Keeping in mind that biological risks are sporadic and infrequent, the odds of finding a representative analytical result become slim to none when a sampling plan is followed without an in-depth review of environmental risk factors. Before any sampling plan is developed, statistical or random, it behooves you to thoroughly walk the field to be sampled and plot a risk map according to exposure or influence from biological risks. For example, within a 20-acre lot, hot spots may be present such as a one-acre exposure to bird droppings due to the presence of a nearby telephone pole or a two-acre depression where water and debris naturally accumulate, etc. These hot spots must be mapped, identified and ranked as high-, medium- and low-risk areas. Next, convert these high-, medium- and low-risk areas to economics—income dollar production. Converting these ranked areas to monetary terms clarifies the potential economic risks from samples taken within these areas, as the analytical results mandate certain actions. It is also easy to see that you may want to be as detailed as possible in mapping these areas. Once the maps are developed, you can develop a sampling plan that results in more comprehensive sampling with larger magnitudes and higher frequencies in higher-risk areas. Not only does it make more economical sense to sample and test according to risk, but also it becomes a much more manageable task for the execution of action plans, such as the implementation of a positive release policy. Additionally, when the incremental cost of risk (crop destruction), cost of positive release implementation (potential harvest delay) plus the cost of sampling and analysis are all weighed against income dollar production, a management decision can be formulated whether to retain the commodity from that particular parcel. It may be more cost effective to discard the commodity and/or not plant in these risk-identified areas.

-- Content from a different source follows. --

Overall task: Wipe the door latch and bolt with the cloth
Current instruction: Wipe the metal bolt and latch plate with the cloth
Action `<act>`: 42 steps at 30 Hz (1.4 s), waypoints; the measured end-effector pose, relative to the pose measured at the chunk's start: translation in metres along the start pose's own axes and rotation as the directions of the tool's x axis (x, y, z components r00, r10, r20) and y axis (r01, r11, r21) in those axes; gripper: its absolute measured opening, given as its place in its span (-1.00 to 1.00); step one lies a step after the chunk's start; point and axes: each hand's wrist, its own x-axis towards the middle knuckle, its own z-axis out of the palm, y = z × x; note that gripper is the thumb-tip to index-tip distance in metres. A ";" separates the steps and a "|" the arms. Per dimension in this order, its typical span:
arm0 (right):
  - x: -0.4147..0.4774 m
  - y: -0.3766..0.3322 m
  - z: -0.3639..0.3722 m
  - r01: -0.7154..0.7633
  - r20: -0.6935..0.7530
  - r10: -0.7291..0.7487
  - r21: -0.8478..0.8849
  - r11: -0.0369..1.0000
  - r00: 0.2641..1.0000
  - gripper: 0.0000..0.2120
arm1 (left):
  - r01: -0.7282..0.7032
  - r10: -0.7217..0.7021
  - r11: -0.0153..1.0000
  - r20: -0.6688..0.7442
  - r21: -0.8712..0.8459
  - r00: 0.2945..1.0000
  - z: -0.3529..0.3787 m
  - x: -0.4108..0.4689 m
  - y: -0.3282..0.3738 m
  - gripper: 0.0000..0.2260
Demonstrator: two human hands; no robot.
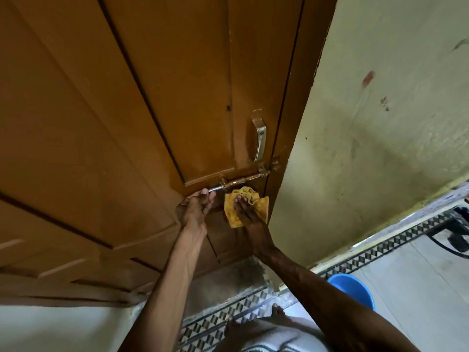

Sampling Personnel: The Who
The last question to ask is who the sampling entity should be and who should perform the analytical process. We have two options, which are again economically driven. Sampling can be performed in-house (an economical solution) or by a disinterested third party (a more costly approach). The analytical process can also be performed in-house or by a commercial laboratory, with similar economic ramifications. Again, there are no wrong answers, just different strategies and economics to consider. The decision as to which strategy to use is a matter of legal liability based on analytical results and the applicable action plan(s). For instance, if the purpose of sampling is to monitor indicator microbe levels, in-house sampling and analysis may be sufficient as long as the level of competency of the sampler and the in-house laboratory is commensurate to the sampling and analytical procedure. Should this strategy be followed, it is recommended that frequent blind samples be sent to a state-certified third-party laboratory to validate the in-house laboratory performance. Similarly, a third-party sampler should perform side-by-side sampling to validate the in-house sampling procedure. When wishing to analyze for a foodborne pathogen, due to the complexity of analytical procedures, it is advised that analysis and sampling be performed by a state-certified laboratory proficient in analyzing said analyte for the particular sample type. When engaging a California state-certified laboratory to perform said analysis, additional reporting liability needs to be considered. Aside from the federal Reportable Food Registry reporting requirements, a California state-certified laboratory (in-house and third-party alike) has the obligation to report any out-of-compliance foodborne pathogen to the California State Department of Agriculture.

Conclusions
The sampling process for raw produce for the purpose of verifying and validating a food safety management system to yield a food-safe product is not to be overlooked and should not be considered an insignificant challenge. The who, how, what, where, when and why to sample cannot be taken lightly, as the ramifications of the analytical results when a sampling plan is not well planned can produce a devastating blow, not just for the producer but for an entire industry. To design and develop a thorough, complete and representative sampling process, one must take the time to plan, spell out the purpose, state the objective, define the results and ask the difficult questions. A well-planned sampling program will not only achieve the purpose, objective and anticipated results but will also sustain and maintain a sound analytical process representative of the food safety management system it is designed to verify and validate. Think about it! 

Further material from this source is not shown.